At the annual meeting, Joly showed an animation of those caribou movements. Once the animals hit the road, the animation showed, they wandered along its side toward the Chukchi Sea, and many of them headed back north before moving south, eventually.

It is an “obvious” impact, he told the working group, delaying southward migration by almost a month.

“The animals come down, they hit the road, they end up going to the coast,” Joly said. “That Red Dog road is impacting the timing and flow of migration.”

It’s a phenomenon described in a 2016 study that Joly co-authored, which described “slow crossers” and their behavior on both sides of the road.

Exactly why the caribou avoid crossing the road is still unknown, Joly said after the meeting. It’s possible that the road’s higher elevation, a result of construction methods intended to avoid permafrost thaw, make it look to caribou like a barrier, he said. There are also possible dust and noise considerations, he said.

Whatever the reason, the caribou reaction to the Red Dog Mine road has implications for any other road that would be built in the range.

The best-known road proposal in the Western Arctic Caribou Herd’s range is the 211-mile access route that the Alaska Industrial Development and Export Authority is seeking to build to the Ambler mining district in northwestern Alaska. That project won approval in the final days of the Trump administration.
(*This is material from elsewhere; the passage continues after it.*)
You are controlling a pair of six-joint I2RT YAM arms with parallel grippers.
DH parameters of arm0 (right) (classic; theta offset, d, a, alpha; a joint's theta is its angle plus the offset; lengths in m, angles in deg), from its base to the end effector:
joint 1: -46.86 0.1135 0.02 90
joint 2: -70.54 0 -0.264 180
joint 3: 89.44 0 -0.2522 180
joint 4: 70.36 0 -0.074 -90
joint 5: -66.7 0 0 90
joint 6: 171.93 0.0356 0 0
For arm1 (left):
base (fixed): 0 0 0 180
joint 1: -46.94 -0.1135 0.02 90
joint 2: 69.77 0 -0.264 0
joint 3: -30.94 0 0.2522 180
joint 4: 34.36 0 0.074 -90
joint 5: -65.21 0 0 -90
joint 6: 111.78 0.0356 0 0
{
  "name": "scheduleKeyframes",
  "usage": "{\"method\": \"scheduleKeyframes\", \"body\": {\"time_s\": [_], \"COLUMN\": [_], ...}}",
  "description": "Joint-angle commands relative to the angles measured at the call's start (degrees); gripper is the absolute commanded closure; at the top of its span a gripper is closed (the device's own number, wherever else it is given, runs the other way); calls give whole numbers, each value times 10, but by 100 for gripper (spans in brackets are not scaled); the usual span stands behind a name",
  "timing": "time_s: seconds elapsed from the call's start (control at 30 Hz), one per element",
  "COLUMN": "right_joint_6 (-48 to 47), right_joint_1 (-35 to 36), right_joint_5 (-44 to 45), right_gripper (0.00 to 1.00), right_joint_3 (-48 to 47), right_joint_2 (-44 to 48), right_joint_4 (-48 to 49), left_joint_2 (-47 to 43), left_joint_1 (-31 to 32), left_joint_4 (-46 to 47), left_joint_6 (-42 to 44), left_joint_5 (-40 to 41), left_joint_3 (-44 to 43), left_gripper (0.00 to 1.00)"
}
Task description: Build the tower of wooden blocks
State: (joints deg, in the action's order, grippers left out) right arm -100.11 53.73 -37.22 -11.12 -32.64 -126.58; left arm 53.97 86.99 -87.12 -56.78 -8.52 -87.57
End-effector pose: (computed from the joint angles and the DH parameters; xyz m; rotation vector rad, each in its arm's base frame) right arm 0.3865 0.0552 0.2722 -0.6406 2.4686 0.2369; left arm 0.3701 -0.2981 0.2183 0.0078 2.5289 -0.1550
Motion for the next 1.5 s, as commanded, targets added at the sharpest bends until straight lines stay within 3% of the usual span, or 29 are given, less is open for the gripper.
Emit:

But the approval is being challenged in court. A Dec. 1 plaintiff brief accused the federal government and AIDEA of using a “permit first, analyze later” strategy that overlooked serious environmental impacts of the project, including the need for over 40 gravel mines along the route.

Caribou could also be impacted by another set of roads being proposed by the state’s Arctic Strategic Transportation and Resources project, known as ASTAR. A newly published study led by Tim Fullman, a wildlife biologist with The Wilderness Society and a member of the Western Arctic Caribou Herd Working Group, predicts significant impacts to the caribou herd if ASTAR roads were to be built. The study concludes that the ASTAR roads would affect both fall and spring migrations, with uneven impacts for villages that depend on caribou hunting.